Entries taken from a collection
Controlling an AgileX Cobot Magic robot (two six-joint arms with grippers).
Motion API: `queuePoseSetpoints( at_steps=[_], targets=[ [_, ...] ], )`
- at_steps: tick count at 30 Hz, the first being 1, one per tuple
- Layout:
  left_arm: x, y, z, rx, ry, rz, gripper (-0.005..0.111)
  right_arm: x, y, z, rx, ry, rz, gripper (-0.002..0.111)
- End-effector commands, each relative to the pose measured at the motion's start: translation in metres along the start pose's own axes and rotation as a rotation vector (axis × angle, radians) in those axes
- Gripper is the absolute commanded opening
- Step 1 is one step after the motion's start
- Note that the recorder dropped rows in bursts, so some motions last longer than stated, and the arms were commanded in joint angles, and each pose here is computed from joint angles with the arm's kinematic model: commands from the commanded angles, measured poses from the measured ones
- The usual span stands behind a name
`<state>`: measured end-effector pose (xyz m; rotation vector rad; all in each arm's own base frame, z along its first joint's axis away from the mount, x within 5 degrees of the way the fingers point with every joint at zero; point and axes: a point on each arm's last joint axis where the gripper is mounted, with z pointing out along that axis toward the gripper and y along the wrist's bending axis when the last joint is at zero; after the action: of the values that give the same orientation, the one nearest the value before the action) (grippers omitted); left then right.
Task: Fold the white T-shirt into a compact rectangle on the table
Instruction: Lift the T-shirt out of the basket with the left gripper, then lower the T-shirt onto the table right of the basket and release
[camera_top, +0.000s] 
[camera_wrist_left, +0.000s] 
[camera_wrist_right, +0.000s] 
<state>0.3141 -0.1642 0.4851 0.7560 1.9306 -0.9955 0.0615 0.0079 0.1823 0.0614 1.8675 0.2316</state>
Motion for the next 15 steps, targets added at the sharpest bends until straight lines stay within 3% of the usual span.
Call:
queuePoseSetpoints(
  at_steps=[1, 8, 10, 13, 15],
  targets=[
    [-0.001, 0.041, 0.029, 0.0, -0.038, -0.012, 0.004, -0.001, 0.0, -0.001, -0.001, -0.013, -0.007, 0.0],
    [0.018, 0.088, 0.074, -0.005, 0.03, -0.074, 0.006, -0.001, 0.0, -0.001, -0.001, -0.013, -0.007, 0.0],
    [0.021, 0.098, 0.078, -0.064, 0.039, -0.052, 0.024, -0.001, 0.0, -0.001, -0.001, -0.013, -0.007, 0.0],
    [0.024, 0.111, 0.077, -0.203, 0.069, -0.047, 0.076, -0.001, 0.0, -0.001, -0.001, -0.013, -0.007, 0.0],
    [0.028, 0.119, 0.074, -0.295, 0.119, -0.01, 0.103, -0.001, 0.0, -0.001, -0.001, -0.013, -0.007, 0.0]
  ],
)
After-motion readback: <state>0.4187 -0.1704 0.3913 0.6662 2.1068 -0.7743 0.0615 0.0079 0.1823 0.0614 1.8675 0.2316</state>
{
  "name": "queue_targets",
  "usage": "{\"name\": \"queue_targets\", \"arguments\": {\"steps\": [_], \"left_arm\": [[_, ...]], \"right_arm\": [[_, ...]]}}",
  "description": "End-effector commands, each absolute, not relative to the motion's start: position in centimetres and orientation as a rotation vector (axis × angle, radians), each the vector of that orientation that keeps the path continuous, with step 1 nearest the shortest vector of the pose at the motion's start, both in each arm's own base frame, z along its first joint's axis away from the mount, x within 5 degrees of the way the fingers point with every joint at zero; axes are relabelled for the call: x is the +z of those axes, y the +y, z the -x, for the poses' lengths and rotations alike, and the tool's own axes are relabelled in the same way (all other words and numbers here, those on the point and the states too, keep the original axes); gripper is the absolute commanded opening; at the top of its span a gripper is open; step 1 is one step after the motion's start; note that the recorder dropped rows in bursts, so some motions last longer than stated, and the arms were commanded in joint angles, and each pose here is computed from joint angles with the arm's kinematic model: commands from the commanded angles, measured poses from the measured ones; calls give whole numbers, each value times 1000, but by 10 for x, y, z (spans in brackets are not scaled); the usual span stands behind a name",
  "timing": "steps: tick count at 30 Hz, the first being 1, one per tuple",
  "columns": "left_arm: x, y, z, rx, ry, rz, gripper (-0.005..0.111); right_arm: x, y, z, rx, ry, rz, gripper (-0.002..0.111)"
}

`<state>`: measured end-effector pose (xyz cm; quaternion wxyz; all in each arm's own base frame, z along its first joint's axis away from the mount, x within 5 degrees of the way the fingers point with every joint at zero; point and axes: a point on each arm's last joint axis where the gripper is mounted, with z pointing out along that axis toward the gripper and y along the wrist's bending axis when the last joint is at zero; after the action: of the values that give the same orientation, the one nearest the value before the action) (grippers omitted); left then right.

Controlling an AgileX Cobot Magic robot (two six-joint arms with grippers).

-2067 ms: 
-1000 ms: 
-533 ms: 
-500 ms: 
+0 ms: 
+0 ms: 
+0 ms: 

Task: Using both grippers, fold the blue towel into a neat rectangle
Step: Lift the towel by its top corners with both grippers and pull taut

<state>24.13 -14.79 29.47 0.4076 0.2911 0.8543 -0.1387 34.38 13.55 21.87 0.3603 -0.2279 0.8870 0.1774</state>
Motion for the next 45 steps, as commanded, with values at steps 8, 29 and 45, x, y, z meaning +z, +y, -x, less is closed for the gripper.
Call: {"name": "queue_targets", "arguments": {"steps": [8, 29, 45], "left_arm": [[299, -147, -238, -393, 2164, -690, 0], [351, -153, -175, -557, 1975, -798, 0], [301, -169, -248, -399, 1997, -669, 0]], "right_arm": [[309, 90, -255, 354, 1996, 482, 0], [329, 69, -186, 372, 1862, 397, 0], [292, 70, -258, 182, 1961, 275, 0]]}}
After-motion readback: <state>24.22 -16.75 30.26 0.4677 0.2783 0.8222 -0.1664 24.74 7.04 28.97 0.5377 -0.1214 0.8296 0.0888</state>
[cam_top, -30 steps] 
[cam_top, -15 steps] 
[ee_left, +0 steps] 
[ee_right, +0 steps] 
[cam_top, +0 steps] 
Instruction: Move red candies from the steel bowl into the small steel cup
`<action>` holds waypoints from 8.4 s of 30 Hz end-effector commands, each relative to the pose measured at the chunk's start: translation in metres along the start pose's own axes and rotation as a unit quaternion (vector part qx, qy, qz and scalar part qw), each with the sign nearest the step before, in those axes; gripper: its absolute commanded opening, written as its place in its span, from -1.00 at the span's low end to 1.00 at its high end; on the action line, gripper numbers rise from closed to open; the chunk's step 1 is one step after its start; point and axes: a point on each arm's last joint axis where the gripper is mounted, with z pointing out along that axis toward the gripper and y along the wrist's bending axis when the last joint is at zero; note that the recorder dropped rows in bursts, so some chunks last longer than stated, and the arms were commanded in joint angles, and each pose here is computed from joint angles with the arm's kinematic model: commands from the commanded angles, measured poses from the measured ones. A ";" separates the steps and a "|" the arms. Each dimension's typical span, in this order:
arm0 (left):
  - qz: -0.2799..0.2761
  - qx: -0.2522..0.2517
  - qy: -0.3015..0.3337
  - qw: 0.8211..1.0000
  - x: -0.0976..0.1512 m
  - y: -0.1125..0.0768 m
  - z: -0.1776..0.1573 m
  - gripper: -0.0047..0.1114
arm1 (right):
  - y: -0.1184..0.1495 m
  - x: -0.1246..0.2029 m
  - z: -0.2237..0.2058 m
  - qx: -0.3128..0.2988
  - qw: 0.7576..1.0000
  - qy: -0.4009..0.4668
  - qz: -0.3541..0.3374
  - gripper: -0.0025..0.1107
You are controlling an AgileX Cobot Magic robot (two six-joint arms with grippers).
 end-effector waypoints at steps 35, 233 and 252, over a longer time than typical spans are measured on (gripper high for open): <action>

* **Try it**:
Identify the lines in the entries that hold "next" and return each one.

* **Exercise output**:
Motion for the next 15 steps, targets added at the sharpest bends until straight lines stay within 3% of the usual span.
Motion for the next 45 steps, as commanded, with values at steps 8, 29 and 45, x, y, z meaning +z, +y, -x, less is closed for the gripper.

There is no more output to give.